Run through the data and copy out every line that mentions the word "each".

[Records from a dataset]

=======

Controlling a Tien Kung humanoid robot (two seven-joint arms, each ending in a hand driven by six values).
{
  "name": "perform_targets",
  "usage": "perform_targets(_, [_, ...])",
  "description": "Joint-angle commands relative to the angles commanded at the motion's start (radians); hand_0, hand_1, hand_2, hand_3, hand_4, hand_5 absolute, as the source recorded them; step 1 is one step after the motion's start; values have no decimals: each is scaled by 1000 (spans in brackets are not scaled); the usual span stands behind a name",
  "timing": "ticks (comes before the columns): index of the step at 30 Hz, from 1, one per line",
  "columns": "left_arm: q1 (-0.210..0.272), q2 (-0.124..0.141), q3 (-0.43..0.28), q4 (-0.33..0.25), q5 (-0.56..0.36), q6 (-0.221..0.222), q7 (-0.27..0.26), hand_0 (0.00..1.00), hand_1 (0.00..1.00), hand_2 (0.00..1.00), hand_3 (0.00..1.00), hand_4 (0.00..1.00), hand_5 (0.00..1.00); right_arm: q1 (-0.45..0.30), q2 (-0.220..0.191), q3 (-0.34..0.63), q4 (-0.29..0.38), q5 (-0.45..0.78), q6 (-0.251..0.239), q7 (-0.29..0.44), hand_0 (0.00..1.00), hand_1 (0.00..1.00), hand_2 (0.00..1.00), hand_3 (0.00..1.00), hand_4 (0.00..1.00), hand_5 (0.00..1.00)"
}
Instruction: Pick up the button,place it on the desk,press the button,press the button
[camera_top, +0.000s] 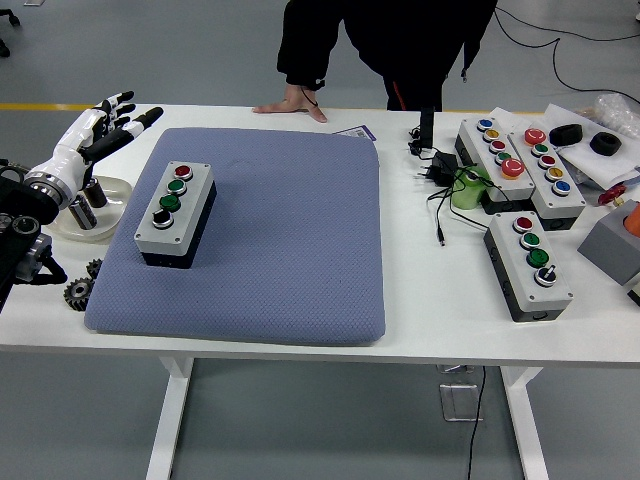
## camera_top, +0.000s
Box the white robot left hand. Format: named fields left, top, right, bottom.
left=47, top=90, right=165, bottom=194

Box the grey four-button control box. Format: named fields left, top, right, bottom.
left=482, top=210, right=575, bottom=324
left=133, top=160, right=218, bottom=271

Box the grey five-button control box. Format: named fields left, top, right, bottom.
left=507, top=127, right=587, bottom=232
left=453, top=118, right=537, bottom=216

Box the metal cylinder part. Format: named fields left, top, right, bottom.
left=67, top=195, right=99, bottom=231
left=82, top=177, right=110, bottom=209

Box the white shallow dish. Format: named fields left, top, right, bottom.
left=42, top=174, right=134, bottom=245

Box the black chair base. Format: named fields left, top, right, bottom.
left=0, top=9, right=22, bottom=59

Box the large black gear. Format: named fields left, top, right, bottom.
left=63, top=277, right=96, bottom=312

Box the person's right hand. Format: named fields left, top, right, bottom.
left=252, top=82, right=329, bottom=124

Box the blue-grey textured mat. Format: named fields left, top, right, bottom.
left=83, top=127, right=387, bottom=347

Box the purple printed card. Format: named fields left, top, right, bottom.
left=332, top=124, right=377, bottom=144

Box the white table leg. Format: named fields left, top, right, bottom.
left=499, top=367, right=550, bottom=480
left=144, top=357, right=195, bottom=480

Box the black upright device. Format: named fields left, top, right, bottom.
left=418, top=106, right=436, bottom=149

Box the green tape roll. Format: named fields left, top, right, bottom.
left=450, top=164, right=494, bottom=211

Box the small white paper sheet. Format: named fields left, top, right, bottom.
left=488, top=106, right=532, bottom=132

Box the metal floor outlet plate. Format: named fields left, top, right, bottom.
left=438, top=382, right=485, bottom=423

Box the grey block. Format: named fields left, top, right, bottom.
left=577, top=199, right=640, bottom=287

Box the clear plastic bag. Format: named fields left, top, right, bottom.
left=574, top=93, right=640, bottom=136

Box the small black cable bundle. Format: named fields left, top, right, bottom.
left=407, top=125, right=426, bottom=160

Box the black power adapter with cord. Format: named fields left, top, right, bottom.
left=412, top=148, right=511, bottom=248

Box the long black floor cable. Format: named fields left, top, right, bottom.
left=492, top=0, right=640, bottom=104

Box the black foam ring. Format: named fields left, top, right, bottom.
left=548, top=123, right=584, bottom=148
left=588, top=131, right=623, bottom=157

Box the red valve handle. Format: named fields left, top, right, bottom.
left=597, top=183, right=629, bottom=207

=======

> _RESPONSE BOX_:
Controlling a Tien Kung humanoid robot (two seven-joint arms, each ending in a hand driven by six values).
  "description": "Joint-angle commands relative to the angles commanded at the motion's start (radians); hand_0, hand_1, hand_2, hand_3, hand_4, hand_5 absolute, as the source recorded them; step 1 is one step after the motion's start; values have no decimals: each is scaled by 1000 (spans in brackets are not scaled); the usual span stands behind a name",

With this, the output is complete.